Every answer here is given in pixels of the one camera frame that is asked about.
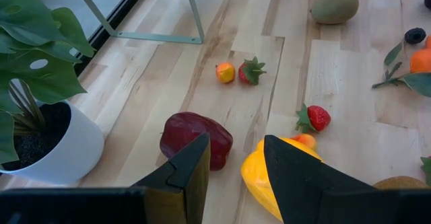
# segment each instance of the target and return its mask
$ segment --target wooden floor
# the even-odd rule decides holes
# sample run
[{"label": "wooden floor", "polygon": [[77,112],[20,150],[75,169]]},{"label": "wooden floor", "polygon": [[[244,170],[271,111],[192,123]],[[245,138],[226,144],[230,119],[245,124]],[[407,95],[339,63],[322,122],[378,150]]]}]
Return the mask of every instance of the wooden floor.
[{"label": "wooden floor", "polygon": [[[88,94],[72,102],[105,137],[102,159],[79,186],[128,186],[165,161],[159,140],[166,119],[192,111],[223,124],[234,145],[225,168],[210,175],[204,223],[279,223],[241,179],[245,157],[265,134],[292,136],[303,102],[328,109],[317,135],[325,162],[373,184],[391,176],[424,179],[431,155],[431,100],[404,86],[371,90],[383,59],[405,31],[431,33],[423,0],[360,0],[339,26],[309,16],[314,0],[197,0],[203,45],[111,38],[80,76]],[[197,35],[187,0],[140,0],[122,29]],[[414,50],[407,46],[402,60]],[[268,74],[258,86],[217,82],[215,66],[257,56]],[[405,63],[401,73],[407,72]],[[1,188],[46,184],[3,175]]]}]

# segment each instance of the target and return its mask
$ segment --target monstera leaf
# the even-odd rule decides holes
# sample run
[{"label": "monstera leaf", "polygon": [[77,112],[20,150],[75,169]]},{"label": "monstera leaf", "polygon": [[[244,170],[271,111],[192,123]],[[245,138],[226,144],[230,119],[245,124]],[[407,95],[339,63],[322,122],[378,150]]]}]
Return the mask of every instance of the monstera leaf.
[{"label": "monstera leaf", "polygon": [[51,15],[59,24],[60,33],[63,35],[62,40],[87,57],[92,57],[94,48],[88,44],[86,35],[73,12],[69,8],[62,7],[52,10]]},{"label": "monstera leaf", "polygon": [[61,40],[49,9],[41,0],[0,0],[0,27],[32,46]]},{"label": "monstera leaf", "polygon": [[0,112],[0,168],[2,163],[18,160],[13,147],[13,119],[6,112]]},{"label": "monstera leaf", "polygon": [[48,42],[40,46],[27,45],[13,39],[5,31],[0,30],[0,53],[15,53],[13,50],[41,50],[58,59],[71,63],[80,63],[79,59],[70,54],[71,49],[72,47],[65,42]]},{"label": "monstera leaf", "polygon": [[[30,68],[34,61],[40,59],[46,59],[48,63],[39,69]],[[41,50],[0,54],[0,62],[0,110],[21,112],[9,96],[9,82],[12,79],[22,79],[33,96],[47,104],[86,92],[79,84],[71,63]]]}]

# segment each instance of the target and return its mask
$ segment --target green leaf
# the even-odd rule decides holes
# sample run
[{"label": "green leaf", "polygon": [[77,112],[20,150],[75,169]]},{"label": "green leaf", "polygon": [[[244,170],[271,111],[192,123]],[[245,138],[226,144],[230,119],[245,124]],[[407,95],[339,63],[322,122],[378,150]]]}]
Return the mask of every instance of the green leaf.
[{"label": "green leaf", "polygon": [[403,43],[400,42],[395,48],[393,48],[385,58],[385,65],[389,66],[398,56],[399,52],[403,48]]},{"label": "green leaf", "polygon": [[296,113],[299,116],[299,120],[296,123],[296,130],[301,127],[303,133],[307,133],[309,130],[318,133],[316,128],[311,124],[310,118],[308,117],[308,109],[305,104],[302,105],[301,111],[297,111]]},{"label": "green leaf", "polygon": [[[31,69],[30,65],[40,59],[46,59],[48,64],[40,69]],[[42,51],[0,54],[0,62],[0,110],[20,112],[9,96],[9,82],[12,79],[22,79],[33,96],[47,104],[86,92],[79,84],[71,63]]]},{"label": "green leaf", "polygon": [[13,39],[10,35],[0,32],[0,45],[6,44],[9,48],[15,50],[41,50],[51,56],[69,61],[80,63],[81,61],[70,54],[72,47],[65,42],[48,42],[40,46],[31,46]]},{"label": "green leaf", "polygon": [[265,66],[265,63],[259,63],[257,57],[253,58],[253,61],[244,60],[245,66],[242,68],[245,77],[251,85],[259,84],[259,76],[266,73],[260,66]]},{"label": "green leaf", "polygon": [[402,80],[418,94],[431,97],[431,73],[410,73]]},{"label": "green leaf", "polygon": [[400,82],[402,82],[402,81],[392,81],[392,82],[391,82],[391,84],[393,84],[393,85],[395,85],[395,86],[397,86],[397,87],[398,87],[398,85],[399,85],[399,83],[400,83]]},{"label": "green leaf", "polygon": [[51,14],[54,20],[60,23],[59,30],[64,37],[63,40],[87,57],[92,57],[94,48],[88,43],[81,24],[73,12],[69,8],[62,7],[53,9]]},{"label": "green leaf", "polygon": [[0,27],[16,40],[32,46],[61,39],[49,9],[41,0],[0,0]]},{"label": "green leaf", "polygon": [[260,69],[262,69],[264,66],[265,66],[265,63],[258,63],[257,64],[257,67],[260,68]]},{"label": "green leaf", "polygon": [[426,184],[431,186],[431,159],[428,157],[421,157],[423,166],[421,167],[425,173]]},{"label": "green leaf", "polygon": [[431,159],[428,157],[421,157],[420,159],[421,159],[422,163],[424,164],[422,166],[422,170],[424,172],[431,172]]},{"label": "green leaf", "polygon": [[13,118],[0,112],[0,164],[19,160],[13,146]]},{"label": "green leaf", "polygon": [[6,44],[4,41],[0,40],[0,53],[11,54],[11,53],[15,53],[15,51],[11,50],[9,48],[9,45]]}]

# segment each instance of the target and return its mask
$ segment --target yellow bell pepper
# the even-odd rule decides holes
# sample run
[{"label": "yellow bell pepper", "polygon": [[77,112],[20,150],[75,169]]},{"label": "yellow bell pepper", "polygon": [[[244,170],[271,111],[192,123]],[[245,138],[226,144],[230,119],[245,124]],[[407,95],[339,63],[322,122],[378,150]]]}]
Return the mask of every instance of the yellow bell pepper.
[{"label": "yellow bell pepper", "polygon": [[[323,161],[315,152],[317,145],[313,136],[301,134],[290,139],[284,137],[280,139]],[[245,159],[241,167],[242,178],[244,179],[248,190],[250,190],[256,200],[272,215],[277,217],[280,221],[283,221],[281,219],[281,213],[278,209],[271,184],[269,183],[265,156],[263,154],[263,144],[264,140],[262,139],[257,144],[256,151],[252,152]]]}]

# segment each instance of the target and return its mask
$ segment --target brown fruit
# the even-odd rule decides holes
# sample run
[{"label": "brown fruit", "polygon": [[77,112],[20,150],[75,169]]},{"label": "brown fruit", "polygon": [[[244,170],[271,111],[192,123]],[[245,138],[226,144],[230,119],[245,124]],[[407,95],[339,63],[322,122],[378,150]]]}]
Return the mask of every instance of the brown fruit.
[{"label": "brown fruit", "polygon": [[422,181],[409,176],[397,176],[388,178],[386,180],[382,180],[375,183],[374,187],[380,190],[429,188],[429,186],[427,186]]},{"label": "brown fruit", "polygon": [[322,24],[340,24],[356,15],[359,0],[315,0],[311,15]]}]
• • • • •
→ **The problem**: Without including any pictures, output each entry above exactly as it appears.

→ **Response area**:
Every answer here is given in pixels of the one camera frame that is asked about.
# segment each instance of the target and return its mask
$ segment --target wooden floor
# the even-odd rule decides holes
# sample run
[{"label": "wooden floor", "polygon": [[77,112],[20,150],[75,169]]},{"label": "wooden floor", "polygon": [[[244,170],[271,111],[192,123]],[[245,138],[226,144],[230,119],[245,124]],[[407,95],[339,63],[322,122],[378,150]]]}]
Return the mask of every instance of the wooden floor.
[{"label": "wooden floor", "polygon": [[[88,94],[72,102],[105,137],[102,159],[79,186],[128,186],[165,161],[159,140],[166,119],[192,111],[223,124],[234,145],[225,168],[210,175],[204,223],[279,223],[241,179],[245,157],[265,134],[292,136],[303,102],[328,109],[317,135],[325,162],[373,184],[391,176],[424,179],[431,155],[431,100],[404,86],[371,90],[383,59],[405,31],[431,33],[423,0],[360,0],[339,26],[309,16],[314,0],[197,0],[203,45],[111,38],[80,76]],[[197,35],[187,0],[140,0],[122,29]],[[414,50],[407,46],[402,60]],[[268,74],[258,86],[217,82],[215,66],[257,56]],[[405,63],[401,73],[407,72]],[[1,188],[46,184],[3,175]]]}]

# segment each instance of the target and return its mask
$ segment --target monstera leaf
# the even-odd rule decides holes
# sample run
[{"label": "monstera leaf", "polygon": [[77,112],[20,150],[75,169]]},{"label": "monstera leaf", "polygon": [[[244,170],[271,111],[192,123]],[[245,138],[226,144],[230,119],[245,124]],[[407,95],[339,63],[322,122],[378,150]]]}]
Return the mask of every instance of the monstera leaf.
[{"label": "monstera leaf", "polygon": [[51,15],[59,24],[60,33],[63,35],[62,40],[87,57],[92,57],[94,48],[88,44],[86,35],[73,12],[69,8],[62,7],[52,10]]},{"label": "monstera leaf", "polygon": [[61,40],[49,9],[41,0],[0,0],[0,27],[32,46]]},{"label": "monstera leaf", "polygon": [[0,112],[0,168],[2,163],[18,160],[13,147],[13,119],[6,112]]},{"label": "monstera leaf", "polygon": [[48,42],[40,46],[27,45],[13,39],[5,31],[0,30],[0,53],[15,53],[13,50],[41,50],[58,59],[71,63],[80,63],[79,59],[70,54],[71,49],[72,47],[65,42]]},{"label": "monstera leaf", "polygon": [[[30,68],[34,61],[40,59],[46,59],[48,63],[39,69]],[[41,50],[0,54],[0,62],[0,110],[21,112],[9,96],[9,82],[12,79],[22,79],[33,96],[47,104],[86,92],[79,84],[71,63]]]}]

# segment each instance of the target and return its mask
$ segment --target green leaf
# the even-odd rule decides holes
# sample run
[{"label": "green leaf", "polygon": [[77,112],[20,150],[75,169]]},{"label": "green leaf", "polygon": [[[244,170],[271,111],[192,123]],[[245,138],[226,144],[230,119],[245,124]],[[407,95],[339,63],[322,122],[378,150]]]}]
Return the mask of every instance of the green leaf.
[{"label": "green leaf", "polygon": [[403,43],[400,42],[395,48],[393,48],[385,58],[385,65],[389,66],[398,56],[399,52],[403,48]]},{"label": "green leaf", "polygon": [[296,113],[299,116],[299,120],[296,123],[296,130],[301,127],[303,133],[307,133],[309,130],[318,133],[316,128],[311,124],[310,118],[308,117],[308,109],[305,104],[302,105],[301,111],[297,111]]},{"label": "green leaf", "polygon": [[[31,69],[30,65],[40,59],[46,59],[48,64],[40,69]],[[42,51],[0,54],[0,62],[0,110],[20,112],[9,96],[9,82],[12,79],[22,79],[33,96],[47,104],[86,92],[79,84],[71,63]]]},{"label": "green leaf", "polygon": [[13,39],[10,35],[0,32],[0,45],[6,44],[9,48],[15,50],[41,50],[51,56],[69,61],[80,63],[81,61],[70,54],[72,47],[65,42],[48,42],[40,46],[31,46]]},{"label": "green leaf", "polygon": [[265,66],[265,63],[259,63],[257,57],[253,58],[253,61],[244,60],[245,66],[242,68],[245,77],[251,85],[259,84],[259,76],[266,73],[260,66]]},{"label": "green leaf", "polygon": [[402,80],[418,94],[431,97],[431,73],[410,73]]},{"label": "green leaf", "polygon": [[400,82],[402,82],[402,81],[392,81],[392,82],[391,82],[391,84],[393,84],[393,85],[395,85],[395,86],[397,86],[397,87],[398,87],[398,85],[399,85],[399,83],[400,83]]},{"label": "green leaf", "polygon": [[51,14],[54,20],[60,23],[59,30],[64,37],[63,40],[87,57],[92,57],[94,48],[88,43],[81,24],[73,12],[69,8],[62,7],[53,9]]},{"label": "green leaf", "polygon": [[0,27],[16,40],[32,46],[61,39],[49,9],[41,0],[0,0]]},{"label": "green leaf", "polygon": [[260,69],[262,69],[264,66],[265,66],[265,63],[258,63],[257,64],[257,67],[260,68]]},{"label": "green leaf", "polygon": [[426,184],[431,186],[431,159],[428,157],[421,157],[423,166],[421,167],[425,173]]},{"label": "green leaf", "polygon": [[431,159],[428,157],[421,157],[420,159],[421,159],[422,163],[424,164],[422,166],[422,170],[424,172],[431,172]]},{"label": "green leaf", "polygon": [[13,118],[0,112],[0,164],[19,160],[13,146]]},{"label": "green leaf", "polygon": [[6,44],[4,41],[0,40],[0,53],[11,54],[11,53],[15,53],[15,51],[11,50],[9,48],[9,45]]}]

# segment each instance of the target and return its mask
$ segment --target yellow bell pepper
# the even-odd rule decides holes
# sample run
[{"label": "yellow bell pepper", "polygon": [[77,112],[20,150],[75,169]]},{"label": "yellow bell pepper", "polygon": [[[244,170],[271,111],[192,123]],[[245,138],[226,144],[230,119],[245,124]],[[407,95],[339,63],[322,122],[378,150]]]}]
Return the mask of every instance of the yellow bell pepper.
[{"label": "yellow bell pepper", "polygon": [[[323,161],[315,152],[317,145],[313,136],[301,134],[290,139],[284,137],[280,139]],[[245,159],[241,167],[242,178],[244,179],[248,190],[250,190],[256,200],[272,215],[277,217],[280,221],[283,221],[281,219],[281,213],[278,209],[271,184],[269,183],[265,156],[263,154],[263,144],[264,140],[262,139],[257,144],[256,151],[252,152]]]}]

# segment each instance of the target and return its mask
$ segment --target brown fruit
# the even-odd rule decides holes
# sample run
[{"label": "brown fruit", "polygon": [[77,112],[20,150],[75,169]]},{"label": "brown fruit", "polygon": [[[244,170],[271,111],[192,123]],[[245,138],[226,144],[230,119],[245,124]],[[407,95],[339,63],[322,122],[378,150]]]}]
Return the mask of every instance of the brown fruit.
[{"label": "brown fruit", "polygon": [[422,181],[409,176],[397,176],[388,178],[386,180],[382,180],[375,183],[374,187],[380,190],[429,188],[429,186],[427,186]]},{"label": "brown fruit", "polygon": [[322,24],[340,24],[356,15],[359,0],[315,0],[311,15]]}]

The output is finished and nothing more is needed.